MATERIAL PROVIDED:
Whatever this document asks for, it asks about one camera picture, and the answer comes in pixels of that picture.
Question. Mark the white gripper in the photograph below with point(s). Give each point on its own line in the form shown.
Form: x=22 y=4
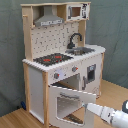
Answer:
x=103 y=112

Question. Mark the white toy oven door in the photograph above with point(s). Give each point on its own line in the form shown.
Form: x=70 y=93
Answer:
x=63 y=101

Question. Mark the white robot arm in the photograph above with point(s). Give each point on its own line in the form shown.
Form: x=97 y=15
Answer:
x=113 y=117

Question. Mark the wooden toy kitchen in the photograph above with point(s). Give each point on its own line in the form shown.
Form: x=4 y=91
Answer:
x=62 y=73

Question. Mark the toy dishwasher door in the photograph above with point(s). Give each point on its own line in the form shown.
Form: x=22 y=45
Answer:
x=90 y=74

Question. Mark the right oven knob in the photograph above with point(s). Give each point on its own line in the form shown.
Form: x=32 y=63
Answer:
x=74 y=68

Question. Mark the oven knob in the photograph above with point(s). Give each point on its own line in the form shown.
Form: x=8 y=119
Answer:
x=74 y=68
x=56 y=75

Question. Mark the left oven knob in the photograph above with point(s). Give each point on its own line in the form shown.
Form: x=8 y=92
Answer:
x=56 y=75

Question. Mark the metal toy sink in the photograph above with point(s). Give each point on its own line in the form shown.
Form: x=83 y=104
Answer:
x=79 y=51

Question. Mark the black toy stovetop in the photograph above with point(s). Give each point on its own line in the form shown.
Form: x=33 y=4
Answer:
x=52 y=59

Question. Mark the black toy faucet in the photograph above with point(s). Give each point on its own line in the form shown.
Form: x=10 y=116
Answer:
x=73 y=41

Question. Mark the grey curtain backdrop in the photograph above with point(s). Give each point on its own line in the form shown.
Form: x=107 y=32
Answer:
x=107 y=27

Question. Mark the toy microwave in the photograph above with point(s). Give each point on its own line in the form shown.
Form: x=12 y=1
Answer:
x=76 y=12

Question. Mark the grey toy range hood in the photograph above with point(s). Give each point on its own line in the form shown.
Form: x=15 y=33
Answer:
x=48 y=18

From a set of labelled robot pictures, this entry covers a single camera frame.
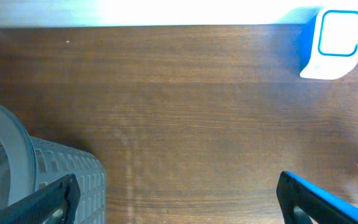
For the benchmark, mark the grey plastic basket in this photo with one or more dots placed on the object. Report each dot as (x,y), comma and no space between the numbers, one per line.
(28,164)

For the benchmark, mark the white barcode scanner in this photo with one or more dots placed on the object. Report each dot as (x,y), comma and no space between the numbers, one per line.
(328,46)

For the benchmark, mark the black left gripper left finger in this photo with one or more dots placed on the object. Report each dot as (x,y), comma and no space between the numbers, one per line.
(55,203)

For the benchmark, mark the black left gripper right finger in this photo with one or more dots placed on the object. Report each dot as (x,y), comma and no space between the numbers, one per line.
(302,202)

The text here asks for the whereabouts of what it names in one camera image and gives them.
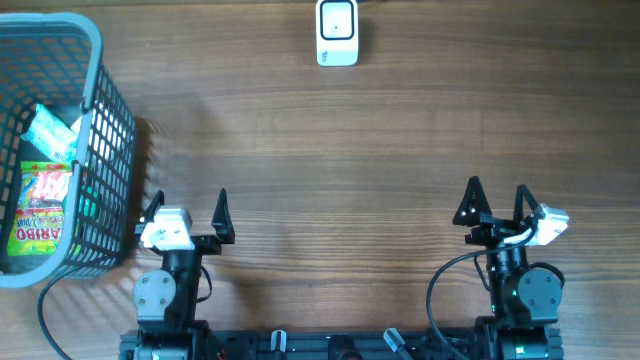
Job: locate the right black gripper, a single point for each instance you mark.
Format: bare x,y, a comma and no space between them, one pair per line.
494,229

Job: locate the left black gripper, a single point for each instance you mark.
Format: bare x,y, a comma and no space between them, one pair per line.
211,245

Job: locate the light blue tissue pack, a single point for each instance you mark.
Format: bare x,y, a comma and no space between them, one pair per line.
48,142

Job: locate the Haribo gummy candy bag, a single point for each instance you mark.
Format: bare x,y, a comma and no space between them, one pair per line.
39,217

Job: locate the green lid white jar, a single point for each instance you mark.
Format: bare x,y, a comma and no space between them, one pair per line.
90,203

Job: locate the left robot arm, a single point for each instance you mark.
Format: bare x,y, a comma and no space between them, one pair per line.
166,298

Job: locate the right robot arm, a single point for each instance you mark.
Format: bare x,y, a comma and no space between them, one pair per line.
524,296

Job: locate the grey plastic shopping basket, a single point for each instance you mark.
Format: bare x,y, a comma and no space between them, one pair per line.
56,60

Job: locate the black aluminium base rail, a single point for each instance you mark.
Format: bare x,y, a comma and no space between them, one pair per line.
250,345

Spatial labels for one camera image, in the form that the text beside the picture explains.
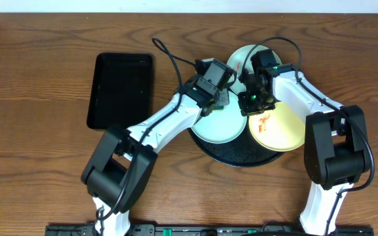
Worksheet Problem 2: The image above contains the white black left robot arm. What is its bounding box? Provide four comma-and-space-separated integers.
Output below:
81, 75, 231, 235

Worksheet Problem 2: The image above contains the mint green plate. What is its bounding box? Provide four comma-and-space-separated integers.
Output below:
226, 45, 268, 94
191, 92, 247, 144

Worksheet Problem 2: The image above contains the green yellow sponge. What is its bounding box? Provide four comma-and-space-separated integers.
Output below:
214, 105, 225, 110

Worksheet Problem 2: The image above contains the black rectangular water tray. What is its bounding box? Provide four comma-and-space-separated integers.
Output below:
87, 52, 154, 130

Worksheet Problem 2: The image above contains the yellow plate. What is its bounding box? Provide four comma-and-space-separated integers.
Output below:
248, 102, 305, 152

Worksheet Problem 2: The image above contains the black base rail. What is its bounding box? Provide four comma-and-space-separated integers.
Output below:
44, 223, 375, 236

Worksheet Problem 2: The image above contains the black round serving tray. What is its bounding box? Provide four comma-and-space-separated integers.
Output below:
188, 123, 283, 167

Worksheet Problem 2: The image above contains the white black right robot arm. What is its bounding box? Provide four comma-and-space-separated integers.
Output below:
238, 62, 375, 235

TO DO: If a line in the records includes the string "asks", copy it.

ANSWER FOR THE TASK:
Whatever this document asks for, it asks about one camera picture, and the answer comes in pixels of that picture.
The text here asks for the whereabouts of what it names in one camera image and gives them.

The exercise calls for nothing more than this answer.